Türkçülük fikrinin temellerini atan ve bu alanda eserleriyle Türk düşünce hayatında büyük bir etki yaratan Ziya Gökalp, Türk milliyetçiliği ve milli kimliğin şekillenmesinde öncü bir isimdir. 1876 yılında Diyarbakır’da doğan Gökalp, Osmanlı İmparatorluğu’nun son döneminde şekillenen düşünce akımlarına güçlü bir katkı sunarak Türkçülük fikrinin sistematik hale gelmesine öncülük etti. Onun eserleri ve fikirleri, yalnızca bir millet kimliği oluşturma gayreti değil, aynı zamanda milli eğitimin, kültürün ve sosyal yapının modern bir yaklaşımla yeniden inşa edilmesi amacını taşır.
Ziya Gökalp’in düşünce dünyasının merkezinde, Osmanlı’nın dağılma sürecinde oluşan kimlik arayışları yatar. O, batılılaşmanın ötesinde, Türk milletine özgü değerleri ve kökleri bulup bunları modern bir çerçevede yeniden yorumlamanın gerekli olduğunu savunmuştur. Gökalp’e göre, Türk milletinin tarihsel ve kültürel birikimlerini koruyarak batılılaşma sürecinde kendi milli kimliğini kaybetmeden modernleşmesi mümkündür. "Türkçülüğün Esasları" adlı eseri, bu fikirlerin kapsamlı bir çerçevede ortaya konduğu en önemli çalışmalarından biridir.
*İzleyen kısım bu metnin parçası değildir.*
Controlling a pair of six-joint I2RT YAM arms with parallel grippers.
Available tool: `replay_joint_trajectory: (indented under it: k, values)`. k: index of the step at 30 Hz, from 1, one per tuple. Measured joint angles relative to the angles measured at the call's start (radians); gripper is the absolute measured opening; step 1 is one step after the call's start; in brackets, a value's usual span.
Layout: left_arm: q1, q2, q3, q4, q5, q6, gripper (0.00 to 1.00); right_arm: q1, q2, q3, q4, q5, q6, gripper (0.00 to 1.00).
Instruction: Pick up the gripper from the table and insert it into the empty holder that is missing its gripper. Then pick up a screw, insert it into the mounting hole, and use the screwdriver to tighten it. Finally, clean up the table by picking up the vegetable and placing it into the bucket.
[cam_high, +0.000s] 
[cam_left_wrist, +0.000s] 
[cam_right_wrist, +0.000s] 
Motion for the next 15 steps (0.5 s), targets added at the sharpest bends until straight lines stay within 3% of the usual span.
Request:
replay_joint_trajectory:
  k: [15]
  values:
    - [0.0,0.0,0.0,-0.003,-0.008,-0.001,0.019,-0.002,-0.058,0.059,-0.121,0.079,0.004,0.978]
Gökalp’in düşünceleri, Cumhuriyet döneminin ilk yıllarında da ilham kaynağı olmuş ve Türk milletinin kültürel ve sosyal alanda yeniden inşa edilmesi sürecine yön vermiştir. Atatürk ve Cumhuriyet kadroları, Gökalp’in milli kimlik ve modern toplum oluşturma fikirlerinden etkilenmiş, bu düşünceler doğrultusunda birçok reform gerçekleştirilmiştir. Gökalp, Türkçülük fikrini yalnızca bir milliyetçilik olarak değil, modern bir toplum inşa etmenin temeli olarak görmüştür. Gökalp’in eserleri ve düşünceleri, bugün hala Türk düşünce dünyasında önemini korumakta ve Türkçülük fikrinin tarihsel gelişiminde bir mihenk taşı olarak anılmaktadır.